Report every line from the material that contains the word "base".
--- START ---
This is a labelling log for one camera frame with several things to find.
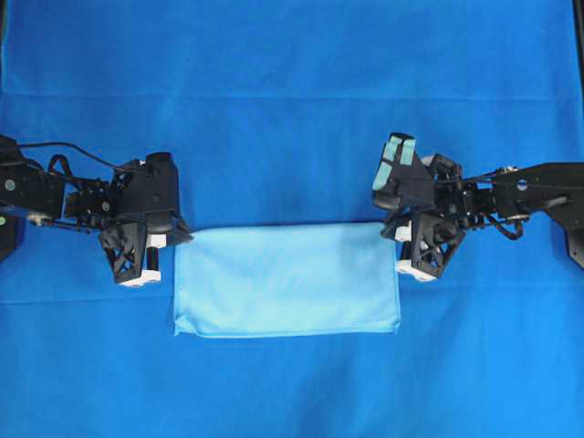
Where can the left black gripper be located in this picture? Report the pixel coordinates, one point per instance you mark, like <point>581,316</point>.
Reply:
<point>132,251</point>

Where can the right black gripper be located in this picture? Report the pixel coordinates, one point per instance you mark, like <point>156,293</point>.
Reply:
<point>431,234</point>

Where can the light blue towel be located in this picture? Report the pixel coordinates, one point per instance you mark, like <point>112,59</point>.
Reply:
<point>286,281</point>

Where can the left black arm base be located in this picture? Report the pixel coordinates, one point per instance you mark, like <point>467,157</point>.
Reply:
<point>11,235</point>

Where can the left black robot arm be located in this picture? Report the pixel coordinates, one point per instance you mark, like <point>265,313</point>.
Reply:
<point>52,195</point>

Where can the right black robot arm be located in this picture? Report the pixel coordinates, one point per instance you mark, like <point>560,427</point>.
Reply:
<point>507,197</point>

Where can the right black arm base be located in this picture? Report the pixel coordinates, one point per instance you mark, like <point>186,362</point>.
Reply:
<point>574,237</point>

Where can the dark blue table cloth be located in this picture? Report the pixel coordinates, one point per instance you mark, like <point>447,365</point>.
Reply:
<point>275,113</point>

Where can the right wrist camera teal tape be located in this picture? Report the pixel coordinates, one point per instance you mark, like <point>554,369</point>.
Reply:
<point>402,180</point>

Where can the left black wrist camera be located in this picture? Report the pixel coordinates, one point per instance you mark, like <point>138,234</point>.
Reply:
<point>153,192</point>

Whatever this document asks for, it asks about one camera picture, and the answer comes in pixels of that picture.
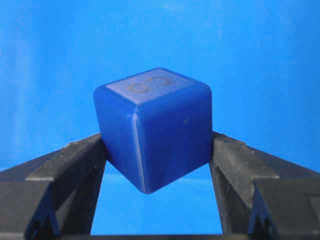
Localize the blue table cloth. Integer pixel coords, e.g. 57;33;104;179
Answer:
0;0;320;240

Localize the blue cube block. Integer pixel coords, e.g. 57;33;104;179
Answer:
93;67;213;194

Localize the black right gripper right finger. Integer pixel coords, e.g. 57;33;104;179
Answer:
209;132;320;240

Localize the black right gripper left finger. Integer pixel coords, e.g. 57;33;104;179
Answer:
0;134;108;240

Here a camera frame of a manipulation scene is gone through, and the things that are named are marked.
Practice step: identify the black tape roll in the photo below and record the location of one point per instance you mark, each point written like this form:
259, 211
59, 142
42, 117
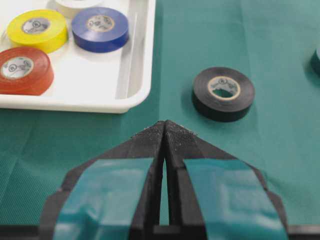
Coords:
222, 94

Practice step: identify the white tape roll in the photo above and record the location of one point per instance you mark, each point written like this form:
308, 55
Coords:
70, 8

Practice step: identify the white plastic tray case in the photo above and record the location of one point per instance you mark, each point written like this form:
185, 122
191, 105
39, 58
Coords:
111, 82

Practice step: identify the blue tape roll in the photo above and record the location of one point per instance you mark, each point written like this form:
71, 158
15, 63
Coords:
100, 29

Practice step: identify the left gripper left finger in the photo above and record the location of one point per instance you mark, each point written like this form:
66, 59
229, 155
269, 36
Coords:
114, 196

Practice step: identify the green tape roll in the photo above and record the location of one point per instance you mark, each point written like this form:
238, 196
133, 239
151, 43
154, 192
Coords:
315, 61

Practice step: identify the red tape roll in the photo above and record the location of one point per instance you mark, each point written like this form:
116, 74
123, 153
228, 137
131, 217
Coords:
25, 71

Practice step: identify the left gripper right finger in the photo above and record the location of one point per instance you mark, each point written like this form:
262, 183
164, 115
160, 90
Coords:
212, 195

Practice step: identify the yellow tape roll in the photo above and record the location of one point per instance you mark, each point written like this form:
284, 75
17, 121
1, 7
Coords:
43, 29

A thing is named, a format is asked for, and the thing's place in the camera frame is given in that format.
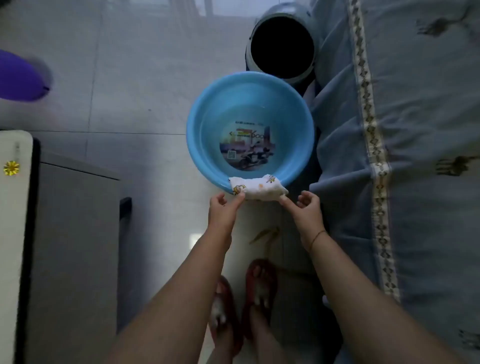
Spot person's leg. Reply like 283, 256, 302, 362
204, 288, 241, 364
249, 262, 292, 364

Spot person's left forearm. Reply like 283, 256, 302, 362
103, 231, 234, 364

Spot white table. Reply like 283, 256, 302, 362
0, 130, 133, 364

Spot person's right hand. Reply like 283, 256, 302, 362
278, 190, 327, 251

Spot grey-blue round trash bin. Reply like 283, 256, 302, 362
245, 1, 323, 85

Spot person's left leg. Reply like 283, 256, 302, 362
204, 288, 241, 364

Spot red right slipper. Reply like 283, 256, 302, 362
241, 258, 279, 342

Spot person's left hand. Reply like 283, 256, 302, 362
207, 191, 247, 245

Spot blue plastic basin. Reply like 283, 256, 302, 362
186, 71, 316, 196

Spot white patterned cleaning cloth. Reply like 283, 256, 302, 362
228, 173, 290, 202

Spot blue embroidered sofa cover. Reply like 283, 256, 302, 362
301, 0, 480, 364

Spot purple rounded object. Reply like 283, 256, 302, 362
0, 48, 52, 102

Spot person's right leg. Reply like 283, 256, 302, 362
249, 262, 292, 364

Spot person's right forearm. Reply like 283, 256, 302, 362
308, 229, 466, 364

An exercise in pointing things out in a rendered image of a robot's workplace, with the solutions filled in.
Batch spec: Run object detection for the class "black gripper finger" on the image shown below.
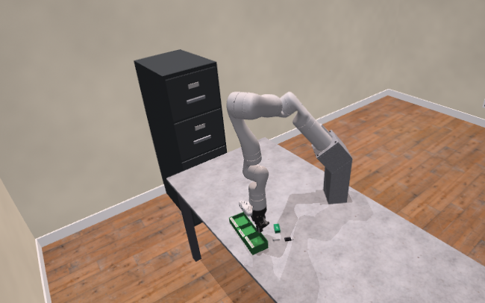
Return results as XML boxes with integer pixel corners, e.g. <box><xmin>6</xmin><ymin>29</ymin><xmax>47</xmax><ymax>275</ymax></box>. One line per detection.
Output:
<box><xmin>256</xmin><ymin>216</ymin><xmax>269</xmax><ymax>233</ymax></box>
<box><xmin>251</xmin><ymin>214</ymin><xmax>258</xmax><ymax>231</ymax></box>

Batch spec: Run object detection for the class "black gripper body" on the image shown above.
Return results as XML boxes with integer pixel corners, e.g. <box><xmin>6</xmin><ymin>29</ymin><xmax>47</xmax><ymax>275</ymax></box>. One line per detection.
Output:
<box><xmin>252</xmin><ymin>207</ymin><xmax>267</xmax><ymax>222</ymax></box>

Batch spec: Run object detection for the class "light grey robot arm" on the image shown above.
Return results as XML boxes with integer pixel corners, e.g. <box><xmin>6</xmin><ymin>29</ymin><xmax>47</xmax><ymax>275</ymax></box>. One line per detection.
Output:
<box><xmin>227</xmin><ymin>92</ymin><xmax>333</xmax><ymax>216</ymax></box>

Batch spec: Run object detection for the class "green rack of bins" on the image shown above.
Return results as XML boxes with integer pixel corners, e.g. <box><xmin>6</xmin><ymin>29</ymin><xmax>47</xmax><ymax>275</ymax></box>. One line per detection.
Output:
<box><xmin>229</xmin><ymin>212</ymin><xmax>269</xmax><ymax>255</ymax></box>

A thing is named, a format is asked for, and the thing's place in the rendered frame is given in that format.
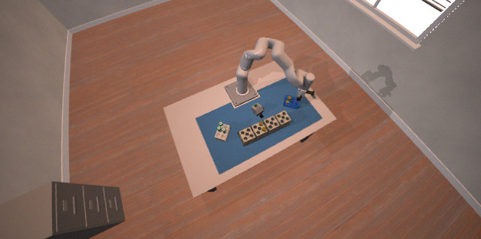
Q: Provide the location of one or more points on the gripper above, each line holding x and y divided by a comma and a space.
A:
301, 93

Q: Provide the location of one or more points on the beige tube rack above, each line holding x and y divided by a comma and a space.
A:
220, 136

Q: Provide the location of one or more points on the blue flat mat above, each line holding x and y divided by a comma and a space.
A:
231, 153

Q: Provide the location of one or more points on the blue tube rack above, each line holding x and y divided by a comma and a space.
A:
291, 105

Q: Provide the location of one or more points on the beige bucket adapter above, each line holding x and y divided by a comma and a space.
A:
257, 131
272, 123
247, 135
284, 120

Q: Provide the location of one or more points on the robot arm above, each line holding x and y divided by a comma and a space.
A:
298, 77
--- END ---
RESULT OF THE TASK –
Where can the left black arm base be located in this picture? Report the pixel coordinates, one point per instance you mark, like <point>467,157</point>.
Where can the right black arm base be located in this picture? Report the pixel coordinates, one point per instance you mark, like <point>186,362</point>.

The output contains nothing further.